Always have a recovery drive available. This will help you troubleshoot if Windows can no longer start and restore a previously created backup. Windows needs a USB stick with 16 GB capacity to create a recovery drive. Open the Start menu and type recovery station. The wizard opens. Now also put a check on the option Back up the system files to the recovery drive and click Next one. Point to the USB stick and click Next one to create the recovery stick. In an emergency you can start the computer with the stick and restore a backup, among other things. A peace of mind.Many of the automatic checks can also be performed manually
Tip 08: Measure performance
Are you a slightly more advanced user? Then the Performance Monitor component should not be missing from the toolbox. Open the Start menu and type Performance Monitor. This section allows you to closely monitor the performance of various components.

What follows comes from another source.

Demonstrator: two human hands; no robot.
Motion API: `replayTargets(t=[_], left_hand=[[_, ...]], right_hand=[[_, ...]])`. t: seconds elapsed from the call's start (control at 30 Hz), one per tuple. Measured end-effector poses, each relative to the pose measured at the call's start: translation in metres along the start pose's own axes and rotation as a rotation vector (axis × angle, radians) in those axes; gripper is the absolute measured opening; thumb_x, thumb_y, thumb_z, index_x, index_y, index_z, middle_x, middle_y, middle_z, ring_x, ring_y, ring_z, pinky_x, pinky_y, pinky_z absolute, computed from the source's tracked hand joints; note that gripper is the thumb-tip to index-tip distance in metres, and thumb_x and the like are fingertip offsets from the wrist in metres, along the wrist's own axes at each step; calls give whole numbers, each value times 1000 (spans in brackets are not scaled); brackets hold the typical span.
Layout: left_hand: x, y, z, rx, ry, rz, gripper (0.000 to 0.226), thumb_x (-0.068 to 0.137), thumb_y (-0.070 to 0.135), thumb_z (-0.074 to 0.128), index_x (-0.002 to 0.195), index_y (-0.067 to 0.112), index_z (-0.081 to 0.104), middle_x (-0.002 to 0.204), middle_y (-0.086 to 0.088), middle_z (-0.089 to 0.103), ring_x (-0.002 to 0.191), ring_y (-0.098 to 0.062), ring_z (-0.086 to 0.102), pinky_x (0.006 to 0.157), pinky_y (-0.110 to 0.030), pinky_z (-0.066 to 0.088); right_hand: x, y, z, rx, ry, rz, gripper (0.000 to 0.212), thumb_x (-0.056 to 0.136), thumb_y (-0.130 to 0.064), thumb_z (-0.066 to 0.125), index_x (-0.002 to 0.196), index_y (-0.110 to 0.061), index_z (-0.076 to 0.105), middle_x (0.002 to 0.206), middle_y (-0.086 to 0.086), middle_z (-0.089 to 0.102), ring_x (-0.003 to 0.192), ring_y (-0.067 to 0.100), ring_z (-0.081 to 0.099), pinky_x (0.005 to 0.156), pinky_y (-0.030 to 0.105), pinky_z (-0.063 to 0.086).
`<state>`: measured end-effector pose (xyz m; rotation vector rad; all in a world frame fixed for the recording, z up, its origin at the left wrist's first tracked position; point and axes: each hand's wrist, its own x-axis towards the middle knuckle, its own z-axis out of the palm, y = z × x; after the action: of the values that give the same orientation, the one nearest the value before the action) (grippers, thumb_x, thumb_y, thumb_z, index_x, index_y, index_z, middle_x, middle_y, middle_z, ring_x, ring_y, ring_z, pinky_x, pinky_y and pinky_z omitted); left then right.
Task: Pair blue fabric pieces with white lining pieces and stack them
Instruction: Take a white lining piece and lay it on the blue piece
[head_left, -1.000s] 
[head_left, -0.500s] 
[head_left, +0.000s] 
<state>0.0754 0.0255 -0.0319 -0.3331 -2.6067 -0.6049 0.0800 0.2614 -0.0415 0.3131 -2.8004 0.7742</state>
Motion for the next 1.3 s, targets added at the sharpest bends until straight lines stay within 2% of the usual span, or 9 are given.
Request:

In the left part of the window, choose Monitoring Tools, Performance Monitor. The chart is initially still quite empty, but we are changing that. Right click on the chart. Choose Add items. In the section Available items you can see in which areas you can view the system. For example, in terms of processor performance, or in terms of memory speed. Select the parts in the list on the left and add them with a click on Add. Are you satisfied with the selection? click on OK. The chart will now be filled with the data you selected. If you show multiple parts in the graph, you can determine their properties per part. Double click on the part you want to adjust, in the list shown below the graph. Adjust the settings in the properties window and confirm with a click on OK.
Tip 09: Seize
The Resource Checker section gives you a good idea of how the various Windows components consume system resources. It shows, among other things, how heavily the processor is loaded, how the disks are performing and how the memory is doing. Open the Start menu and type Resource Check. on the tab Overview you see an overall picture of the system. To see more details, click on one of the four tabs shown next to it: Processor, Memory, Disk and Network. At the far right of the window are graphs showing performance. If you want to see or omit additional information, right-click on the list and choose Select columns. If you want to know more about a certain part, right click on it and choose Search online.
Having trouble installing Windows 10 and the installer throws a strange error? The error codes are usually meaningless. Fortunately, Microsoft has posted an overview online of the most common error codes and the corresponding solution or cause.